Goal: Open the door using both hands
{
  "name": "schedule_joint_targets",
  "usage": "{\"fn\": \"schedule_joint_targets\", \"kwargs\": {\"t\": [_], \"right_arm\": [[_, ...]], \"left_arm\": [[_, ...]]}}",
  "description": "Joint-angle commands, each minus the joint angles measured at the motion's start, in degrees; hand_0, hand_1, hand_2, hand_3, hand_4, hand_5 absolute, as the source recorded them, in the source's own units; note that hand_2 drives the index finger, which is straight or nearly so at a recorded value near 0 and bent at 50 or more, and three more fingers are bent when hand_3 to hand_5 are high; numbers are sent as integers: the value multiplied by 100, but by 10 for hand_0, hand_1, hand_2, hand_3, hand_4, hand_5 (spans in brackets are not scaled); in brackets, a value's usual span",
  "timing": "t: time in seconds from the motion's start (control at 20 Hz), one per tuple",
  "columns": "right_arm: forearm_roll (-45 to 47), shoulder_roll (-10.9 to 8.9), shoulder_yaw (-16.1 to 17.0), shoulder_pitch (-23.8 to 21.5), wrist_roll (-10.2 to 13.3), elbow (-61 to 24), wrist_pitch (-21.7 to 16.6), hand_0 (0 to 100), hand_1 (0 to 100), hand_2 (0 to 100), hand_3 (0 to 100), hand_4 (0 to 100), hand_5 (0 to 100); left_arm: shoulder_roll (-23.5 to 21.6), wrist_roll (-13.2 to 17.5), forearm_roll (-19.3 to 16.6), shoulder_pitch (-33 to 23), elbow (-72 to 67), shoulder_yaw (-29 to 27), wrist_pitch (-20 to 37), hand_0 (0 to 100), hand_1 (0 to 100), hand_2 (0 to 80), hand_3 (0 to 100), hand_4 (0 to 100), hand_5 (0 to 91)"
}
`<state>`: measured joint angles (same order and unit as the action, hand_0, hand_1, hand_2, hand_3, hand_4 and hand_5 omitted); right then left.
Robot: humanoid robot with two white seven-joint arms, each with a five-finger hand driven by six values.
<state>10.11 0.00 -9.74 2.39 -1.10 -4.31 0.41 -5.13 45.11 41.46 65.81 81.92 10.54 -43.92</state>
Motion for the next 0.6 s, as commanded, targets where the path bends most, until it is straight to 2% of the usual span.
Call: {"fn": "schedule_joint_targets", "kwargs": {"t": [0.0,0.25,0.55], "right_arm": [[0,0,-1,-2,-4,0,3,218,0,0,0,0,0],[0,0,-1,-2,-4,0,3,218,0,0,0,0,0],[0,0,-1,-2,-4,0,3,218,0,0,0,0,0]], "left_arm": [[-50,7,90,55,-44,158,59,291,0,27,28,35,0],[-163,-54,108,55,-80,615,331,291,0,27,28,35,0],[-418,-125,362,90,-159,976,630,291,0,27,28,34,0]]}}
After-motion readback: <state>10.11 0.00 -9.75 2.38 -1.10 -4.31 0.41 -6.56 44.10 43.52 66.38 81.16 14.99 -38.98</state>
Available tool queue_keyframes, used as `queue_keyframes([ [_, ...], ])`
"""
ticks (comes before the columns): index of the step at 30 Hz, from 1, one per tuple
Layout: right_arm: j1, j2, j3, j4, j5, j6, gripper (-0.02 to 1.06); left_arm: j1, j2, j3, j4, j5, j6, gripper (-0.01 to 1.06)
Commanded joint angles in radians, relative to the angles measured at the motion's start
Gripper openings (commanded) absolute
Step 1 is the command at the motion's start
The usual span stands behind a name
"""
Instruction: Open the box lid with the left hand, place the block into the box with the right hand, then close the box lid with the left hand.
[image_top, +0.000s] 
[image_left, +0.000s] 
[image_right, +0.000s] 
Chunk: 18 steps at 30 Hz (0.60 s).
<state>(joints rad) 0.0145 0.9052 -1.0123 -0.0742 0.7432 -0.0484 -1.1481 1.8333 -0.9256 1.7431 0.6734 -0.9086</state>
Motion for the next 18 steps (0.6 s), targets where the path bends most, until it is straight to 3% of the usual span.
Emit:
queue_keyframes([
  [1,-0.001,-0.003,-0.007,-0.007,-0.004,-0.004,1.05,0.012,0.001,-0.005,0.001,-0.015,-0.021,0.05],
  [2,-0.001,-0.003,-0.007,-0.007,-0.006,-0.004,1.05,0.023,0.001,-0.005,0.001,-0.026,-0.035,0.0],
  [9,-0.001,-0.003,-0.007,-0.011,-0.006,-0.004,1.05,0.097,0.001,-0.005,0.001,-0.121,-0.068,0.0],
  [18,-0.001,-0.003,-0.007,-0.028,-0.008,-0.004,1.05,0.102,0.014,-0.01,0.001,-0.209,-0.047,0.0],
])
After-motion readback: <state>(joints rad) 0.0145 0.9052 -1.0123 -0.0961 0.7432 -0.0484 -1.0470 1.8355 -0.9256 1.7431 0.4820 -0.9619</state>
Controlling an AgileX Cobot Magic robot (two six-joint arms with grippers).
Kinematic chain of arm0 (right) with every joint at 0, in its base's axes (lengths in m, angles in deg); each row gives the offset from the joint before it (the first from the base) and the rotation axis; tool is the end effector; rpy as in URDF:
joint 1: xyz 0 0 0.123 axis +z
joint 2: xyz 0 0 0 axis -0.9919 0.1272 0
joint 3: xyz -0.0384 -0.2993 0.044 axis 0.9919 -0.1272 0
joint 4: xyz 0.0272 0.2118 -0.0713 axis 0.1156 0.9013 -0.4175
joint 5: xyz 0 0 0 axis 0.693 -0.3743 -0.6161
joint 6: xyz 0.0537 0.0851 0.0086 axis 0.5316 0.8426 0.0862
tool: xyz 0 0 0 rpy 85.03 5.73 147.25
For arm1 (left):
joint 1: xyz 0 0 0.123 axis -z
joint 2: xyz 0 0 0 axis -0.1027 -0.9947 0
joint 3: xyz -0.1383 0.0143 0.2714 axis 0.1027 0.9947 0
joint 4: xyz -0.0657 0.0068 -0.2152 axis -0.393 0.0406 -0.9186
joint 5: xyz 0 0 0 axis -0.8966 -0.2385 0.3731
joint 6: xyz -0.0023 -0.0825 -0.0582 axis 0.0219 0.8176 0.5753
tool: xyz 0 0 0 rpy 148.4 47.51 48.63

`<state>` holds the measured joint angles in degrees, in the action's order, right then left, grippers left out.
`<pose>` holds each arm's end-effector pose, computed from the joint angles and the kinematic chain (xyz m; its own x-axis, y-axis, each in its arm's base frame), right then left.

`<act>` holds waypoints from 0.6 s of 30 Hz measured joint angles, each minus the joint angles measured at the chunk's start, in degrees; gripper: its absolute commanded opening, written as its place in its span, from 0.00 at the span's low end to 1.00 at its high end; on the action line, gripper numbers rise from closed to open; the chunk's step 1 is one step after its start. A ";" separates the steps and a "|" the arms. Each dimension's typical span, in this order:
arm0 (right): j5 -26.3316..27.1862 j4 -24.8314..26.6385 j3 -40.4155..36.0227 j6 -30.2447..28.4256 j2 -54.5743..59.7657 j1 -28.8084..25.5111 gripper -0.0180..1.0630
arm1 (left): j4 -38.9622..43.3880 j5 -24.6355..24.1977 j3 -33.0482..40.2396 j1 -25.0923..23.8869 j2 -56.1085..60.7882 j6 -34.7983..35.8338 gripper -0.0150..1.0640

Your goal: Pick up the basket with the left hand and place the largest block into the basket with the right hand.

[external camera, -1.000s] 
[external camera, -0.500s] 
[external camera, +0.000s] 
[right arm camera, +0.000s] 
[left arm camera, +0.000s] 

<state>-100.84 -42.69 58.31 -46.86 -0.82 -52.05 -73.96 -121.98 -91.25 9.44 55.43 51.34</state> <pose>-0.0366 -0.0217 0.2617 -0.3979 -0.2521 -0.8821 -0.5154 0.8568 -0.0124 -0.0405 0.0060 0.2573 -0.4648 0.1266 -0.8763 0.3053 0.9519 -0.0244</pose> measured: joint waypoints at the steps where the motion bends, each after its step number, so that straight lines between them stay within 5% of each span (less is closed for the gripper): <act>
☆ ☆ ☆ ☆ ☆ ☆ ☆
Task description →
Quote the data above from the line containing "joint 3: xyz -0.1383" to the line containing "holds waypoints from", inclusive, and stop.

Response to the task →
joint 3: xyz -0.1383 0.0143 0.2714 axis 0.1027 0.9947 0
joint 4: xyz -0.0657 0.0068 -0.2152 axis -0.393 0.0406 -0.9186
joint 5: xyz 0 0 0 axis -0.8966 -0.2385 0.3731
joint 6: xyz -0.0023 -0.0825 -0.0582 axis 0.0219 0.8176 0.5753
tool: xyz 0 0 0 rpy 148.4 47.51 48.63

`<state>` holds the measured joint angles in degrees, in the action's order, right then left, grippers left out.
`<pose>` holds each arm's end-effector pose, computed from the joint angles and the kinematic chain (xyz m; its own x-axis, y-axis, each in its arm's base frame), right then left.

`<act>` holds waypoints from 0.6 s of 30 Hz measured joint angles, each minus the joint angles measured at the chunk's start, in degrees; gripper: its absolute commanded opening, written as its place in its span, from 0.00 at the span's low end to 1.00 at its high end; on the action line, gripper numbers rise from closed to open; the chunk's step 1 is one step after its start. A ";" separates the steps and a "|" the arms. Each dimension's typical span, in this order:

No more work is needed on this answer.